= Beginning of Section =

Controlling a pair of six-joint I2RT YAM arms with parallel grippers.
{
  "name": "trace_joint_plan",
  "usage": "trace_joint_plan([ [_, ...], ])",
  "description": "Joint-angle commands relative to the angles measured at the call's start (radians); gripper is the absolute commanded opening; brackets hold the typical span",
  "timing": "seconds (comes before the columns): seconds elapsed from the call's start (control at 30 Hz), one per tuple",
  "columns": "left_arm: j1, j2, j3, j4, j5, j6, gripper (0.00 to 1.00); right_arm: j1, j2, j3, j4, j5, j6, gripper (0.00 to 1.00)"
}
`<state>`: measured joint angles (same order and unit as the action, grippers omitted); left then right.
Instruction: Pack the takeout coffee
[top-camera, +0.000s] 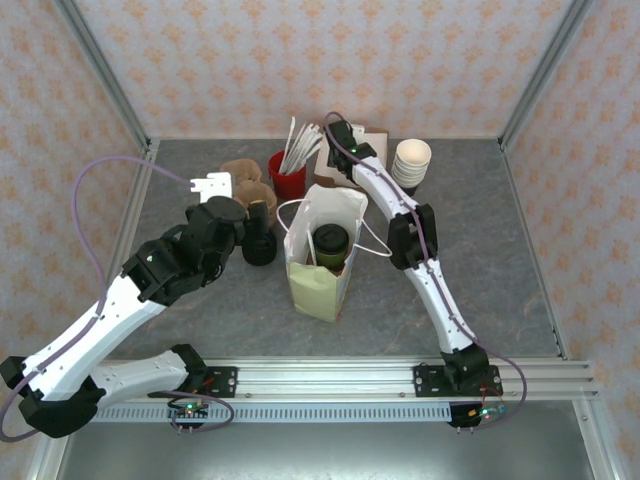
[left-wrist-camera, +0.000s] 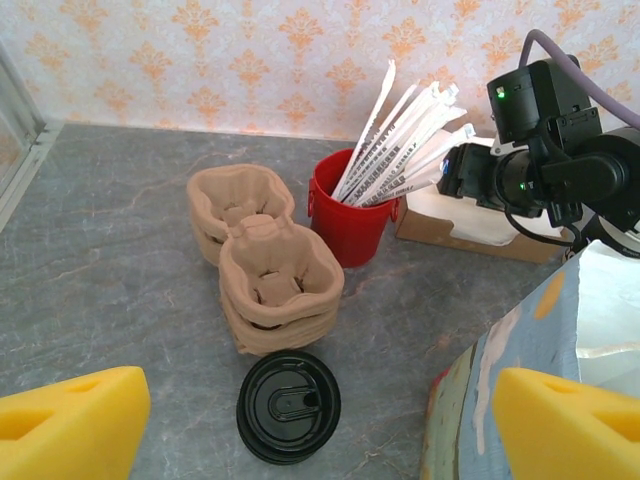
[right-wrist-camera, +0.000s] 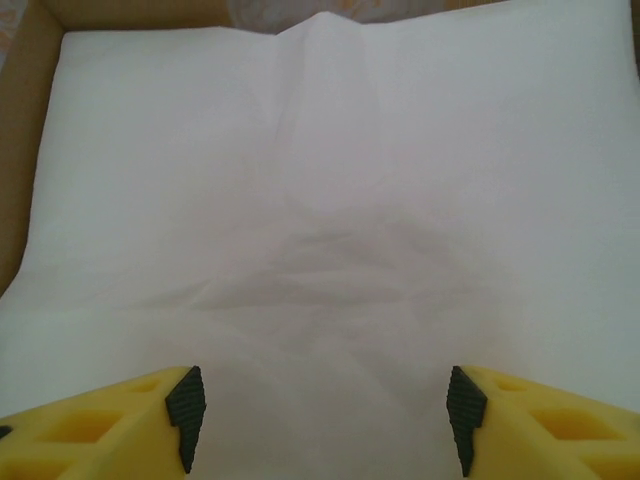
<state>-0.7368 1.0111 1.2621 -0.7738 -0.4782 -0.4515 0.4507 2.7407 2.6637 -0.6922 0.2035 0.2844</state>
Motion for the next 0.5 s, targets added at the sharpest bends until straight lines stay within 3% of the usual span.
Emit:
trace_joint_plan([
  [0.0, 0.005, 0.007, 0.067, -0.040, -0.013, 0.008, 0.90, -0.016, 0.025, 0.040, 0.036, 0.051, -0.001, 0.68],
  [0.47, 0.004, -0.050, 0.123, -0.089, -0.059, 0.015, 0.91, -0.027, 0.055, 0.053, 0.021, -0.005, 0.031, 0.69],
])
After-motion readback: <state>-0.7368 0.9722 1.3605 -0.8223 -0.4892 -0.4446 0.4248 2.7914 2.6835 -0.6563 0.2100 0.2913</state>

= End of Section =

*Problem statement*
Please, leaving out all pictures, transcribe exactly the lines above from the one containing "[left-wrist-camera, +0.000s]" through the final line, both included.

*Finished exercise*
[left-wrist-camera, +0.000s] 
[right-wrist-camera, +0.000s] 
<state>-0.7368 1.0111 1.2621 -0.7738 -0.4782 -0.4515 0.4507 2.7407 2.6637 -0.6922 0.2035 0.2844</state>
Motion for the next 0.5 s, targets added at the sharpest bends until straight lines stay within 3% of the usual span.
Emit:
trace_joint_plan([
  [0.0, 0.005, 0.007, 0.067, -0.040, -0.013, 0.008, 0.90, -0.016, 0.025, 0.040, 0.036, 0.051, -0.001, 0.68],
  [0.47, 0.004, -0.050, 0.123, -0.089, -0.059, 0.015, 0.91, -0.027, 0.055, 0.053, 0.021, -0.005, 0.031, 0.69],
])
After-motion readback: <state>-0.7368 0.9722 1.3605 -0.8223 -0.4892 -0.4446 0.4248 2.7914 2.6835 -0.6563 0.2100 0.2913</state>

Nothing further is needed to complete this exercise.